WHAT THE TASK REQUIRES: Search term "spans": copy each line of the data containing it.

[Data extracted from a collection]
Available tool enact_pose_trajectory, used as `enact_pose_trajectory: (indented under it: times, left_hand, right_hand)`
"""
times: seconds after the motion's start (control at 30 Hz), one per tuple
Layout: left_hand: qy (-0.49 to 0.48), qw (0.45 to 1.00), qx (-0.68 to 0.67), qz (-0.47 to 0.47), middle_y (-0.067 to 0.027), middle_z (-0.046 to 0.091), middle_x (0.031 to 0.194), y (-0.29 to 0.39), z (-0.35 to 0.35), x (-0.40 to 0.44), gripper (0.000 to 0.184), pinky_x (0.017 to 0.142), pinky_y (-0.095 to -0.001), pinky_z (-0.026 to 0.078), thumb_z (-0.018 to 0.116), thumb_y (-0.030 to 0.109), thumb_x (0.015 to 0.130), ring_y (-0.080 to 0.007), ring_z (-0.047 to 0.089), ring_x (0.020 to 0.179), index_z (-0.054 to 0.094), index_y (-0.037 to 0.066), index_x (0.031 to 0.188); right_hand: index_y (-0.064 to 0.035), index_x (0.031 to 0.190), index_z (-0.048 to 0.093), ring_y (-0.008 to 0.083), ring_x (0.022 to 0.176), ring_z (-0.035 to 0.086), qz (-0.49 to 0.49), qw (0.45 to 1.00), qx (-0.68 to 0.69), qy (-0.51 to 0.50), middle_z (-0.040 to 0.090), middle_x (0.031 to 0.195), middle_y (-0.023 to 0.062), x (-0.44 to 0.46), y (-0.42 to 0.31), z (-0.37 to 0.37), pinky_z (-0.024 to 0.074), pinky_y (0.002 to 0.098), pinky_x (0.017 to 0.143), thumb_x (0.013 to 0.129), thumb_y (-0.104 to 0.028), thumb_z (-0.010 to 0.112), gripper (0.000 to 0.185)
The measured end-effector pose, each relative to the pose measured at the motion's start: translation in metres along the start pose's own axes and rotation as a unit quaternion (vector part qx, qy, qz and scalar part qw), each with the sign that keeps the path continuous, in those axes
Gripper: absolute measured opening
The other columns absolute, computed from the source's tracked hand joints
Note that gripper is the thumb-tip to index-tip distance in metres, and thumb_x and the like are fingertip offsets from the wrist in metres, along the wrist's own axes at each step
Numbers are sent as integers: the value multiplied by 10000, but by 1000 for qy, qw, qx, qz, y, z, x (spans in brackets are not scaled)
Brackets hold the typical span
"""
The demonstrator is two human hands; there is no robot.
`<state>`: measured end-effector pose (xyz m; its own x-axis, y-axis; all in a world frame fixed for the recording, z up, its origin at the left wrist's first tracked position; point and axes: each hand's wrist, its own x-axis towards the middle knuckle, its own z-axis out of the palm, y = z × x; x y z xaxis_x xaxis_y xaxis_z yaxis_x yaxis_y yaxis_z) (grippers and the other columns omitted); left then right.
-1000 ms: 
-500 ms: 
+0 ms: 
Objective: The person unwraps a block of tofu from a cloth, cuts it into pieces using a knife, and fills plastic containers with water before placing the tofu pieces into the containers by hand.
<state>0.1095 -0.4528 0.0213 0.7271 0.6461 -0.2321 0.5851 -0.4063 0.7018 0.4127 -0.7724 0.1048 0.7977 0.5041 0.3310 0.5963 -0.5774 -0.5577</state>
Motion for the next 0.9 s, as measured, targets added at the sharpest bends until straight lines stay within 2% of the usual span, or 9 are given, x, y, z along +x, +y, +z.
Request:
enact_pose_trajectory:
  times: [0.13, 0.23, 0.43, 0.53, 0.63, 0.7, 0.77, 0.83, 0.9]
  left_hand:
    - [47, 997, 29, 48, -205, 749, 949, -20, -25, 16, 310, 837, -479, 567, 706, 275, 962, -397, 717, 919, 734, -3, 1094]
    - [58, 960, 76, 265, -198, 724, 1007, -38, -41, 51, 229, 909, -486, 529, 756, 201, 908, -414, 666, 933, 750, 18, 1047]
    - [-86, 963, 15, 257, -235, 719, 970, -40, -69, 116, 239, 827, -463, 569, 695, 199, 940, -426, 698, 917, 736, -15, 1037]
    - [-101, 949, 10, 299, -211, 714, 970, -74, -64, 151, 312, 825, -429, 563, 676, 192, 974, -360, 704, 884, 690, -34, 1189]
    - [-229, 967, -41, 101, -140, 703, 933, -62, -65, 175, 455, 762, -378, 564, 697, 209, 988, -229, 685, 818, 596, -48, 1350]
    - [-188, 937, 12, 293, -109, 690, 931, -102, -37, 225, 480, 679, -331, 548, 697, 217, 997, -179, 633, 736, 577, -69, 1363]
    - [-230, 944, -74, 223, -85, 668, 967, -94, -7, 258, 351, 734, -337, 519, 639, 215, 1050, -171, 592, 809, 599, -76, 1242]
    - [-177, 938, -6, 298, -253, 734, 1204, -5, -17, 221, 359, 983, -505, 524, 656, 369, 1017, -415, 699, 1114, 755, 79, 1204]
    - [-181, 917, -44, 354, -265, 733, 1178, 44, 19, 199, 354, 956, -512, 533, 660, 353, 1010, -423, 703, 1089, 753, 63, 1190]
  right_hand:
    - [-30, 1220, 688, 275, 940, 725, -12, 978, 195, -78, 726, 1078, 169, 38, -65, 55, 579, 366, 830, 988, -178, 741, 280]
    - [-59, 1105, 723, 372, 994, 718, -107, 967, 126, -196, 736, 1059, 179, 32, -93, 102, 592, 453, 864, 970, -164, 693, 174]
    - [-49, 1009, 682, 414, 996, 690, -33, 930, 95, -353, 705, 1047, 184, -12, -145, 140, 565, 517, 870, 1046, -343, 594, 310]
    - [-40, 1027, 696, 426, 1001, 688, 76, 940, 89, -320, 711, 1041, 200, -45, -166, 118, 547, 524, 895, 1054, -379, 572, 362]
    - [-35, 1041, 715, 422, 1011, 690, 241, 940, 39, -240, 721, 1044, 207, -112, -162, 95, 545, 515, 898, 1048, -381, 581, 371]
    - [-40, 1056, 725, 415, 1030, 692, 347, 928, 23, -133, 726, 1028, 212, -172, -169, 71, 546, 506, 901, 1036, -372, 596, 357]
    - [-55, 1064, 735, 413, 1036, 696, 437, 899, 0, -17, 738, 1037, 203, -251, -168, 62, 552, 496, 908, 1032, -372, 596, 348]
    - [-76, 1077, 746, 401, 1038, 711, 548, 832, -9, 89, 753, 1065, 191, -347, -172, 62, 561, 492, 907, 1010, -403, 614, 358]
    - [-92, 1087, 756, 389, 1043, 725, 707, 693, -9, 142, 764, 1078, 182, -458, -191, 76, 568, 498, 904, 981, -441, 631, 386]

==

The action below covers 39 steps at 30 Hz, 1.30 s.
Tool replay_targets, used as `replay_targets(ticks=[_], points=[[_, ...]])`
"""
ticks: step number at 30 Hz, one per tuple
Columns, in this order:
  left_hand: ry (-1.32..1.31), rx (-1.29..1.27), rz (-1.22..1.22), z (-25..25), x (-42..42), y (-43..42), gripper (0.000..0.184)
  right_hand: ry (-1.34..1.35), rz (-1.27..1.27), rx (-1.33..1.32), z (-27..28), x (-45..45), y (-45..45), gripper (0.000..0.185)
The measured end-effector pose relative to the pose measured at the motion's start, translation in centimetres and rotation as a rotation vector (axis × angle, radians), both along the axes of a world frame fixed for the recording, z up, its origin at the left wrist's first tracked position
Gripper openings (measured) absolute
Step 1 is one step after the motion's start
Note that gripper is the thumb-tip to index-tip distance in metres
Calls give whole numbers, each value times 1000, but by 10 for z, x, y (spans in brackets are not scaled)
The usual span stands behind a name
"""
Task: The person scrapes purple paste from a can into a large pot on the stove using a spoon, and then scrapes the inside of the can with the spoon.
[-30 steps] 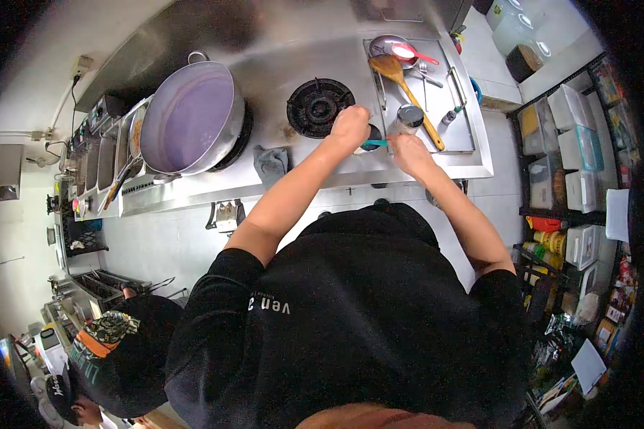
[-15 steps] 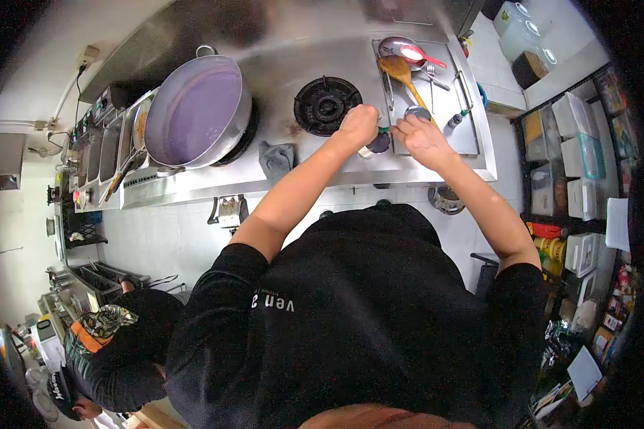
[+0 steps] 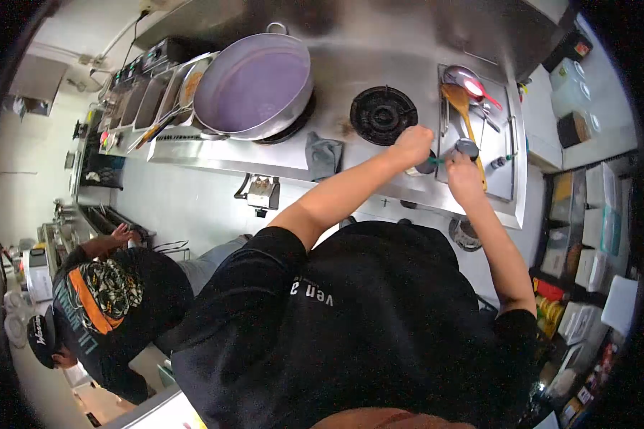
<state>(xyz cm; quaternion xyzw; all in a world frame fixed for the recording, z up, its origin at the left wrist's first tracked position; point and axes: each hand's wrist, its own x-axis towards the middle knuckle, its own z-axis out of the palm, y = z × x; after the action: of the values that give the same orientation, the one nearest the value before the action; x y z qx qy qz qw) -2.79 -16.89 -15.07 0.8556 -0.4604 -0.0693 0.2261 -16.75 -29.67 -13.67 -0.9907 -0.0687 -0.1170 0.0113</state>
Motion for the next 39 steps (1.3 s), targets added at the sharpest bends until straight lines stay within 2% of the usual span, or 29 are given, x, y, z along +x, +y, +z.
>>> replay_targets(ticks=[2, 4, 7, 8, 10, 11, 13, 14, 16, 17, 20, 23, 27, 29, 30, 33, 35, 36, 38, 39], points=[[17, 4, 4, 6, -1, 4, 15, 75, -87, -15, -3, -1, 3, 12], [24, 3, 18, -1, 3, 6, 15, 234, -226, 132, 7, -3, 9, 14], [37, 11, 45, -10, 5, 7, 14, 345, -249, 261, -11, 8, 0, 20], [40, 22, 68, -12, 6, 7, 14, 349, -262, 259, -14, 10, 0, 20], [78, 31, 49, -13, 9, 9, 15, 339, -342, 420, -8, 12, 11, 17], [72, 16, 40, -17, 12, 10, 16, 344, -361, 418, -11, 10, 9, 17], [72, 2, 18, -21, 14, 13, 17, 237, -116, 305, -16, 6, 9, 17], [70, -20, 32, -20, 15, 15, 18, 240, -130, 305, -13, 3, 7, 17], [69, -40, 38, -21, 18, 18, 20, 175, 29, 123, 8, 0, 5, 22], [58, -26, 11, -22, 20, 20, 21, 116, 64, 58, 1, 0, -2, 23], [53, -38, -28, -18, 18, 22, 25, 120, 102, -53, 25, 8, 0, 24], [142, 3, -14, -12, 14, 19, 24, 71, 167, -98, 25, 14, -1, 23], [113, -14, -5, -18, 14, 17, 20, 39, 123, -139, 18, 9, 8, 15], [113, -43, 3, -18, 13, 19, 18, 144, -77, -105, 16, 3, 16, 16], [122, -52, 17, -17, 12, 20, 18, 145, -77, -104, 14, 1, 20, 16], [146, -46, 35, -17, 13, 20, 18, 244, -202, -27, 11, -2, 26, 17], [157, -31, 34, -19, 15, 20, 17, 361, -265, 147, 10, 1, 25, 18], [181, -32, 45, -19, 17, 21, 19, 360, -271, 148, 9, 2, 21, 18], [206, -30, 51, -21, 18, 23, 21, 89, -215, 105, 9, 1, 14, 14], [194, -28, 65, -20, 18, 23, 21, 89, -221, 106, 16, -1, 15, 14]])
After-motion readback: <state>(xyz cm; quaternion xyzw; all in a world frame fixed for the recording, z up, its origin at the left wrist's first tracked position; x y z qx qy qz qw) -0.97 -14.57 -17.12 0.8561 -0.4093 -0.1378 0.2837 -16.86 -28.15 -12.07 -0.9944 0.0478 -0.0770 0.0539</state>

WRITTEN ANSWER:
Numbers are sent as integers: the value multiplied by 10000, but by 1000 for qy, qw, qx, qz, y, z, x (spans in brackets are not scaled)
Calls give whole numbers, each value times 1000, but by 10 for z, x, y (spans in brackets are not scaled)

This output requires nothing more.